Refuge: Be prepared, aware of bears
Jason Oles knows a lot about bears. He’s worked among Kodiak brown bears, Rocky Mountain grizzlies, North Slope polar bears, and Kenai Peninsula black bears, on various national parks and wildlife refuges. Now a ranger at the Kenai National Wildlife Refuge, he says there are definitely a few tricks to living, working, and recreating among bears.
"Bear safety for us is a three-prong approach," he said. "It’s awareness, being aware of your surroundings, it’s respect for bears, whe new step into bear habitat we’re no longer the biggest and baddest, top of the food chain anymore, and that takes a mental shift I think for most folks, and hopefully some of today’s discussion will help provide more of that third leg of the stool, and that’s knowledge of bear behavior."
Oles and trails manager Scott Slavik gave a workshop on bear preparedness at the Kenai refuge on Tuesday. This summer, there have been a number of high-profile bear encounters across the state, including around the peninsula. There were two in June near Skilak Lake. Slavik says the number of bear encounters isn’t a lot higher than usual this summer, but people are becoming more aware of them.
Brown and black bears aren’t an infrequent sight out in the forests across the peninsula. Chances are that frequent hikers, bikers and campers will run into one at some point. Slavik says there are a number of ways to prevent an encounter from turning negative, but a key part of it is just being aware.
"We want people to be out on the refuge and enjoy it, and not be scared, right?" he said. "We want you to be aware, not complacent, but somewhere in this nice, ‘I can do this, I can keep myself safe, and keep the bears safe’ (place)."
Being aware means knowing where bears are likely to be, how they sound and how to read the environment. Standing in an broad, open area, the chances of seeing a bear before surprising it are fairly high. But in tall grass in the middle of the summer, close to a salmon stream, people should be paying close attention to the signs and sounds of a bear.
In many cases, with enough warning, it can be easier to simply back away from a bear if enough distance remains and it doesn’t feel threatened. Oles recommended shuffle stepping backward, with both feet staying on the ground, to avoid tripping and accidentally triggering a bear’s predatory tendencies. He also recommended against running away.
Having a deterrent of some kind on hand is important as a second line of defense. Oles said it’s a personal choice to carry a gun or bear spray, but one note is that bear spray can be deployed quickly while a gun may take time to be aimed steadily.

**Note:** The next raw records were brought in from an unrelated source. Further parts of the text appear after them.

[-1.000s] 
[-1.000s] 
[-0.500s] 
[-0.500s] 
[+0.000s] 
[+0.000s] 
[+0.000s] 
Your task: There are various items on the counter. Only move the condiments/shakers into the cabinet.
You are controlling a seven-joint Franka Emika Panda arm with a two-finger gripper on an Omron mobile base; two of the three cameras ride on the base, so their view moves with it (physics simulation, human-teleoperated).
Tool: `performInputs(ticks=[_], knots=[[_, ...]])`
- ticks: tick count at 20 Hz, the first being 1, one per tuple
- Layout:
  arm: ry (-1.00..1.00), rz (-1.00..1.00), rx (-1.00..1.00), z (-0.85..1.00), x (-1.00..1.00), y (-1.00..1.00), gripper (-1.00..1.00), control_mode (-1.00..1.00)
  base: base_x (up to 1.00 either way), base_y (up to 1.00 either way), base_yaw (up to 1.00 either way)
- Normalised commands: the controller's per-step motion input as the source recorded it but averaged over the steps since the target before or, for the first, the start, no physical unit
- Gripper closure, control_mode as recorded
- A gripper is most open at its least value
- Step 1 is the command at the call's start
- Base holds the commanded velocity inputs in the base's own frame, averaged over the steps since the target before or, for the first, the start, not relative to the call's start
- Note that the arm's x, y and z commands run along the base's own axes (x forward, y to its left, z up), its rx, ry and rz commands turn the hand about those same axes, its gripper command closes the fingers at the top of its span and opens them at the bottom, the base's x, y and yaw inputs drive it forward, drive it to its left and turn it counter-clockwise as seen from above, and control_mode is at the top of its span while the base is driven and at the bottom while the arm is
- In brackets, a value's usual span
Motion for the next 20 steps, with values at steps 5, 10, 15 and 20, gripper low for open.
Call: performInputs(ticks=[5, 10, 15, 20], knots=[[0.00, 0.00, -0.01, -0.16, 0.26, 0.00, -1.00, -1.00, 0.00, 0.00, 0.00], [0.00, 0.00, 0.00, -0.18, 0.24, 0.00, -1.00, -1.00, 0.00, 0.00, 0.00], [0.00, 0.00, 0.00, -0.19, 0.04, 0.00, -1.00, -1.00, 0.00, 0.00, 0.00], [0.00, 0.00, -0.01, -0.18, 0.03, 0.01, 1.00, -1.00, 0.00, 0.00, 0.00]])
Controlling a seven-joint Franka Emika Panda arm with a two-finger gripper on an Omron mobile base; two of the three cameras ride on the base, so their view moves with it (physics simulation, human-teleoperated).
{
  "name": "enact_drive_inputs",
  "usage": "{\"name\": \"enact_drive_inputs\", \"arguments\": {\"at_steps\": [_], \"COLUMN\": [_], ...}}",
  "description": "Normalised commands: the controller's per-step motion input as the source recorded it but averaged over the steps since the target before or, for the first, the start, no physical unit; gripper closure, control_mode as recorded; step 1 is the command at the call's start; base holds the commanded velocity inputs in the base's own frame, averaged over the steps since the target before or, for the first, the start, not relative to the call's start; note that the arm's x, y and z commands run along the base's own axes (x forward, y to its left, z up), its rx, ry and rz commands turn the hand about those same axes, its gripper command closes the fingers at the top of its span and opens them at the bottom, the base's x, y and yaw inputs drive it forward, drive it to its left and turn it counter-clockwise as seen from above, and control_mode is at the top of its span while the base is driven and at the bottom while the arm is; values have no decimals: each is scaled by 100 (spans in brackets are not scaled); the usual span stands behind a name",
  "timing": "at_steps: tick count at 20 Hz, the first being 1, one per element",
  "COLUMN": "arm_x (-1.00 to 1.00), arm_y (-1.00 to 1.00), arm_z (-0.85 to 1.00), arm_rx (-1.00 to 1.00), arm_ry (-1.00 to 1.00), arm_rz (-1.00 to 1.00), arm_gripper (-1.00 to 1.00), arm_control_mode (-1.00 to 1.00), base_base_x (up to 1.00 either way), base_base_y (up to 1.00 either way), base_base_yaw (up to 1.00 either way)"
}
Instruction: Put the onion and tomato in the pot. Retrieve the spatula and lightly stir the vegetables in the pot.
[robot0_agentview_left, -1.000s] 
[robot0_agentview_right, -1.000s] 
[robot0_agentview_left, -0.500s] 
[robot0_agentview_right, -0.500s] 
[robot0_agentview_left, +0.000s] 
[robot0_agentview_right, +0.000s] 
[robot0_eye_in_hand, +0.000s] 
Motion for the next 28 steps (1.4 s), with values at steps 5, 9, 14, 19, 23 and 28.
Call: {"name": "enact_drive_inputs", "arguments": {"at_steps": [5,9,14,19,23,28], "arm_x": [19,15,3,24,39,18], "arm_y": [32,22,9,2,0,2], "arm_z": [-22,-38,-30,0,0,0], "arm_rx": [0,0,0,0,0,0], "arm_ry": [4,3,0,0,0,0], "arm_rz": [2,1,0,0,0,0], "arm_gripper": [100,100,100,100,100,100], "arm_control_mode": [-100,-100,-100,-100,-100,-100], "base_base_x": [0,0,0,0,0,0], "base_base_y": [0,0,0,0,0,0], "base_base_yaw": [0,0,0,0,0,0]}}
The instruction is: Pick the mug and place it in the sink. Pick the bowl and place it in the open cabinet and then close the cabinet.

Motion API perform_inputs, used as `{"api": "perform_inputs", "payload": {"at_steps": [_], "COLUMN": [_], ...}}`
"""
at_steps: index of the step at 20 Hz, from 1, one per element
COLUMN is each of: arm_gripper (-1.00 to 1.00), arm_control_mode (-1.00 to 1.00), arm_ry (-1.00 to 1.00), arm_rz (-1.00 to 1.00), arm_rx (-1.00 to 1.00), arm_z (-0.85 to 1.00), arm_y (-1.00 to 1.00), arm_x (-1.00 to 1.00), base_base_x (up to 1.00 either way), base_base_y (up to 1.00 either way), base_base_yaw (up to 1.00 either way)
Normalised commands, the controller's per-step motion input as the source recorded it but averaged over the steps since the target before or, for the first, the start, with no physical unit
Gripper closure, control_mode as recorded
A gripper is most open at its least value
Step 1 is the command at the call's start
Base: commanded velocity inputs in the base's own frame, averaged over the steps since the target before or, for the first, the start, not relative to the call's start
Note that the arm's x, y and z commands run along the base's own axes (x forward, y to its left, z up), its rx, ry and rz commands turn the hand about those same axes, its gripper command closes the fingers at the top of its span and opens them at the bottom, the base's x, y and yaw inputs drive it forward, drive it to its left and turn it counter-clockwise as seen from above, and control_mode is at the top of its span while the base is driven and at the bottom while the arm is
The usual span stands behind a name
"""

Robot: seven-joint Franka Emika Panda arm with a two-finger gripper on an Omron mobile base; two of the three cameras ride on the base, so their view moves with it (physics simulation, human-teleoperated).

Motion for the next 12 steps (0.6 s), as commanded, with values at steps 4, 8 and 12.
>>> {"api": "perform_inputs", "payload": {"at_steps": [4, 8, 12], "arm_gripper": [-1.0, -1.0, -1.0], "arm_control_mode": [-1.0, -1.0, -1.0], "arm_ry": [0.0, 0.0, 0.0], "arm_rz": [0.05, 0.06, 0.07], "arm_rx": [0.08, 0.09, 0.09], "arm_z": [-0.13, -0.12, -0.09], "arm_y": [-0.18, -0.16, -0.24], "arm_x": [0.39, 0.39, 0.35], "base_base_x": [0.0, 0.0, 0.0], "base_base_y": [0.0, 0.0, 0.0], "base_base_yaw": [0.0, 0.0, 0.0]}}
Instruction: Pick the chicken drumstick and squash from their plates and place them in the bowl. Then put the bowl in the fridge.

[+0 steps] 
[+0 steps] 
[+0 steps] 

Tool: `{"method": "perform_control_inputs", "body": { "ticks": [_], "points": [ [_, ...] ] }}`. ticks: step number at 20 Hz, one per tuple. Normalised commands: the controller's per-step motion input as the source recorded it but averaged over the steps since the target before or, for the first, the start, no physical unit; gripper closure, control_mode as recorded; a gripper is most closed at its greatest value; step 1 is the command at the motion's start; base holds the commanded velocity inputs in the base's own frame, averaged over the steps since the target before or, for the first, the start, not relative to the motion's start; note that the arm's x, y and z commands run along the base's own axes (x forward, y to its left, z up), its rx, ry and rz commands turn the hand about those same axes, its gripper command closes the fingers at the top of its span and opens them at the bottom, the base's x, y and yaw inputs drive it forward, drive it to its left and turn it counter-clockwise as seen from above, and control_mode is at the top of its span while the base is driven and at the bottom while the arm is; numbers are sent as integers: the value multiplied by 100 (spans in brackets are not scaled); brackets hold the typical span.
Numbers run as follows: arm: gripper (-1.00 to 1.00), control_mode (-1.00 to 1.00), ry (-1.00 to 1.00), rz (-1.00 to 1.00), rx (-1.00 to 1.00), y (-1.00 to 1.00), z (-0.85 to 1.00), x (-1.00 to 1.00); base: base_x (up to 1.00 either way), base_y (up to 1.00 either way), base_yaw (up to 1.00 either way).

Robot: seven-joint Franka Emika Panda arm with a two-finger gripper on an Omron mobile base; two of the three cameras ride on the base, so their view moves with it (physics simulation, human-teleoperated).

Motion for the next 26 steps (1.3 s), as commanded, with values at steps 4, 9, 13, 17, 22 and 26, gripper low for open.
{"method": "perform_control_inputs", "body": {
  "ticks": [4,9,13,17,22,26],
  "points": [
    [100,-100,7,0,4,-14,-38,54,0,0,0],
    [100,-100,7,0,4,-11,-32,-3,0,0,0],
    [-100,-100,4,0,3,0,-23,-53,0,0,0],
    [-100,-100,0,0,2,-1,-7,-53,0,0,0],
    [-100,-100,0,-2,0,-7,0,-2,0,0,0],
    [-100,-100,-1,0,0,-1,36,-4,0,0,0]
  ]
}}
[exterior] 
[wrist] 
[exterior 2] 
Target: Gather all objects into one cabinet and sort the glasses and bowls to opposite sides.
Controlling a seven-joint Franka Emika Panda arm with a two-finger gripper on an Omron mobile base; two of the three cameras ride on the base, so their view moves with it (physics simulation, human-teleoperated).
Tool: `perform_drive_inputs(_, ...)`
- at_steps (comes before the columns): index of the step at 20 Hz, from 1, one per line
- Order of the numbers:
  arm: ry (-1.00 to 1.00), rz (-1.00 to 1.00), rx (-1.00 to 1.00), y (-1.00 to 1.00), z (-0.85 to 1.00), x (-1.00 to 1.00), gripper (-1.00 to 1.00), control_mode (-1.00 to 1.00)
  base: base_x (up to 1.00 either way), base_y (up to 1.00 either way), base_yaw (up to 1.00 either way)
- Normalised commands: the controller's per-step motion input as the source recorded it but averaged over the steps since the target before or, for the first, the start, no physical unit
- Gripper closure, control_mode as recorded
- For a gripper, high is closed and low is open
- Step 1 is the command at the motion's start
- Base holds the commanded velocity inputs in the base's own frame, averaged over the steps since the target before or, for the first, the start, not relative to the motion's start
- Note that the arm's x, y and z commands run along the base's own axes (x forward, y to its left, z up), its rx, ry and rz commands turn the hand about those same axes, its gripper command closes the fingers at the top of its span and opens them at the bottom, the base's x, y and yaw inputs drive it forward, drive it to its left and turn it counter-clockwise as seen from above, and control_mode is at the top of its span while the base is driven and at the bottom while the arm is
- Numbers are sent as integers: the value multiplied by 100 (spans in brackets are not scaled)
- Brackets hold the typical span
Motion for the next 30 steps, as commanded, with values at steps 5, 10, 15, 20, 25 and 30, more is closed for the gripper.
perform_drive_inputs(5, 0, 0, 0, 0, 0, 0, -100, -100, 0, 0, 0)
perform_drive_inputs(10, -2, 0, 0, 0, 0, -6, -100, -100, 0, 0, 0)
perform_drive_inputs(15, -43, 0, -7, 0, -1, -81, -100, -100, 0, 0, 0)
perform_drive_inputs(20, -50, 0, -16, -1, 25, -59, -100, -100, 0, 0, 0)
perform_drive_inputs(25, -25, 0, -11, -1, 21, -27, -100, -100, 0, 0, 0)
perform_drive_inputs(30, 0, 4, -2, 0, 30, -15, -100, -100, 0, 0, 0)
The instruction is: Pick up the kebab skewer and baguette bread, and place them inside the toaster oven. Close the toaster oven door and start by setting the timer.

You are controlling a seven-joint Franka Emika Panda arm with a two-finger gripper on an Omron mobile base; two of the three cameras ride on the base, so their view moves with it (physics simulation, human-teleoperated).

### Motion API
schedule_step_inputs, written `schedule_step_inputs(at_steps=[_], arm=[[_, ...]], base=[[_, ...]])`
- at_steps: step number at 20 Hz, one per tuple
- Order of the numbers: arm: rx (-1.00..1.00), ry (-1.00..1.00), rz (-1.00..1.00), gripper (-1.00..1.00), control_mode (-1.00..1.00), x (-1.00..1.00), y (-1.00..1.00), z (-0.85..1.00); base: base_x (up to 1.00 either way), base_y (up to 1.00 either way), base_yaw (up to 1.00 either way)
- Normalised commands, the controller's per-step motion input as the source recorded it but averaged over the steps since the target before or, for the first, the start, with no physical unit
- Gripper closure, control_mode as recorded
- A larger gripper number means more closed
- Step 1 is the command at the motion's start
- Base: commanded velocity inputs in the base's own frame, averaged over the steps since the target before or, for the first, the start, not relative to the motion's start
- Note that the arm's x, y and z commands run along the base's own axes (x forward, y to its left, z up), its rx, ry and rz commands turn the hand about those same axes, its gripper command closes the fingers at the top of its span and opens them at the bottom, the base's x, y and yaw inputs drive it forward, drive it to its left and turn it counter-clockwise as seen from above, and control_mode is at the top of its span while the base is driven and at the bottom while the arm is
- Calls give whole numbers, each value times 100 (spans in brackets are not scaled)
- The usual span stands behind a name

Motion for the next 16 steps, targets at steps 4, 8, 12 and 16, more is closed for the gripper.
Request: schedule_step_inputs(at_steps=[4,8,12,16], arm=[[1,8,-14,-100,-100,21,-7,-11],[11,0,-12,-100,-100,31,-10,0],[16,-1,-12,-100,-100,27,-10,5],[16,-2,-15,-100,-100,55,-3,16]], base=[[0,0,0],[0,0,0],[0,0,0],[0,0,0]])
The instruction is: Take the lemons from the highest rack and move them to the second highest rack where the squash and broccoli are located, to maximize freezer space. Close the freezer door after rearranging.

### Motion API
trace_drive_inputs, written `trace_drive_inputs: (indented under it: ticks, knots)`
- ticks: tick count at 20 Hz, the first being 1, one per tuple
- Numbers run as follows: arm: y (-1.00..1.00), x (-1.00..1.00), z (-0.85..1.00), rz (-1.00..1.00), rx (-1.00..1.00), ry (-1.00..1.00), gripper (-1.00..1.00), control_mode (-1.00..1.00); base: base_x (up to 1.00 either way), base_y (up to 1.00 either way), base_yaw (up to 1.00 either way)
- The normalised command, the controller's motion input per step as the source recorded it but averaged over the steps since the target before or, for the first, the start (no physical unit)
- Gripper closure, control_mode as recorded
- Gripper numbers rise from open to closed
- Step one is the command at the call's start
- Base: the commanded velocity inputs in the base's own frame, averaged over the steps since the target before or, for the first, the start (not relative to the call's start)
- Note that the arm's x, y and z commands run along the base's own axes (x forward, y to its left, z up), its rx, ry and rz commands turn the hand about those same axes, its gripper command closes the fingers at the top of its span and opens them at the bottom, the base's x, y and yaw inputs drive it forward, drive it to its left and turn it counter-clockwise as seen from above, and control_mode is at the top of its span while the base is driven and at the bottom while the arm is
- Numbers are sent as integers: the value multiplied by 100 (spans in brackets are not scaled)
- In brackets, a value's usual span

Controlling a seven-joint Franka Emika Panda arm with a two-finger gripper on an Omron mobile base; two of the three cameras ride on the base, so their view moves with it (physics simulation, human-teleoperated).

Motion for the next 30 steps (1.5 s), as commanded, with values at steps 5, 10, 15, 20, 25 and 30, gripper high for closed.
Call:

"We lose our fine motor function," he said. "That’s the reson why we can’t get our bear sprays out of our holsters and get the safety off. We can only accomplish very big gross motor movements."
Bear spray is made from an extract of pepper—capsaicin. It’s oily and stings a bear’s eyes and respiratory tract, and has been shown to be very effective when it can be deployed. That’s the trick, though; Slavik said in a number of the cases of bear encounters this summer, victims weren’t able to deploy their bear spray because it was out of reach or they weren’t practiced. He recommends carrying it in the same place every time and having it easily within reach of either hand.
A can of spray puts out a cloud of spicy fog between people and charging bears. The range varies by the brand, but it can reach between 15 and 40 feet. It’s remarkably effective, especially when a bear is breathing heavily from running, Oles says.
Bears can approach for other reasons, too, especially when they are nosy adolescents. They may be curious, hungry, or in rare cases, predatory. Black bears do have more of history of predation on humans than brown bears, though it’s still not common, Oles said.
Making plenty of noise while recreating, traveling in groups, walking rather than running, and knowing how bears behave can help with preventing negative encounters with bears. That preserves people’s lives, and bears’ lives, too—depending on the situation, wildlife officials may track down and euthanize a bear after a negative encounter with people.